О нежелательном панибратстве стало известно и капитану. Старик вызвал упрямца к себе в салон, и они довольно долго оставались там наедине.
— Скажите, почему вы так себя ведете? Если вам скучно, почему вы не общаетесь с равными?
— Господин капитан, разве чиф Рундзинь — общество? Я не могу с ним слова сказать. Всегда раздраженный, недоверчивый, скупой.
— Есть же другие, помимо чифа. Что вы можете возразить против первого штурмана?
— Он только что женился и не решается сходить на берег.
— А второй штурман? Тот еще не женат.
— С тем еще хуже: он собирается жениться и копит деньги на свадьбу.
— Второй механик?
— Вот видите, господин капитан, вам самому смешно. Это же павлин, готовый лопнуть от надменности. Шутка ли — из кочегаров стать механиком!
— О третьем механике не стоит говорить, не правда ли?
— Этот седой отец семейства? Он такой набожный, каким я, к сожалению, как бы ни старался, не смогу стать.
— Так, значит, вам нужны молодые, веселые товарищи? Знаете что?
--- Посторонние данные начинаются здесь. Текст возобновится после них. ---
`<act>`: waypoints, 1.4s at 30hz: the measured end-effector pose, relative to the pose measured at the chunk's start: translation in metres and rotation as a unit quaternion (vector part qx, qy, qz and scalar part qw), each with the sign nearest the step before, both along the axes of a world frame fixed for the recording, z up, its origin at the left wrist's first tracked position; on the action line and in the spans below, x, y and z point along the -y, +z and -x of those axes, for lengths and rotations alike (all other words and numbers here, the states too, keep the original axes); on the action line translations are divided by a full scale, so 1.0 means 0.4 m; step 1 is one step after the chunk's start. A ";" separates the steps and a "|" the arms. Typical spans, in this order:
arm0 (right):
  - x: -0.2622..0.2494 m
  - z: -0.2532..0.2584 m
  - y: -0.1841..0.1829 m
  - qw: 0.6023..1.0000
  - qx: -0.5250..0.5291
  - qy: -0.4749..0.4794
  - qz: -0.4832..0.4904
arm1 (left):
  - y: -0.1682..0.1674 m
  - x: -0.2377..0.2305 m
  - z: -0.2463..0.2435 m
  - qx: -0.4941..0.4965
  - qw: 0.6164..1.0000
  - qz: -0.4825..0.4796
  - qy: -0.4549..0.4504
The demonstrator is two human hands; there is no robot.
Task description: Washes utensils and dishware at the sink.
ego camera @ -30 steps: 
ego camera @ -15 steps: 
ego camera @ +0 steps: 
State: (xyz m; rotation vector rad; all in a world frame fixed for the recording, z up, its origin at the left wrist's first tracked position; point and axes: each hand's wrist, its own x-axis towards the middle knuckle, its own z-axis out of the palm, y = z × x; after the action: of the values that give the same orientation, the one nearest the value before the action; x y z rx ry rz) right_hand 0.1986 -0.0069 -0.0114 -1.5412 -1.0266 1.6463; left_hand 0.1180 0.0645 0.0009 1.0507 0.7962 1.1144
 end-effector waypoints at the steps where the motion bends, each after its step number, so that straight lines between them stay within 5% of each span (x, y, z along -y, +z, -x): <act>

Если уж вы действительно не можете обойтись без этих чумазых, не лучше ли будет, если вы переберетесь на бак со всем имуществом? Сделаем там еще одну койку, и вы будете находиться круглые сутки среди своих любимцев.
Потом капитан бранил и стыдил Алксниса, взывал к его гордости. Но сразу же после этого разговора строптивец опять пошел на нос, к кочегарам.
Таков был Алкснис. Сейчас он надел темный костюм и собирался на берег.
— Вы что, думаете торчать весь вечер на пароходе? — обратился он к тем, которые еще не ушли.
Зван сидел на койке, обхватив голову руками.
— А что делать на берегу без единого пенни в кармане?
— У меня есть еще два фунта, которые я выменял в Риге. Живо вставай и одевайся!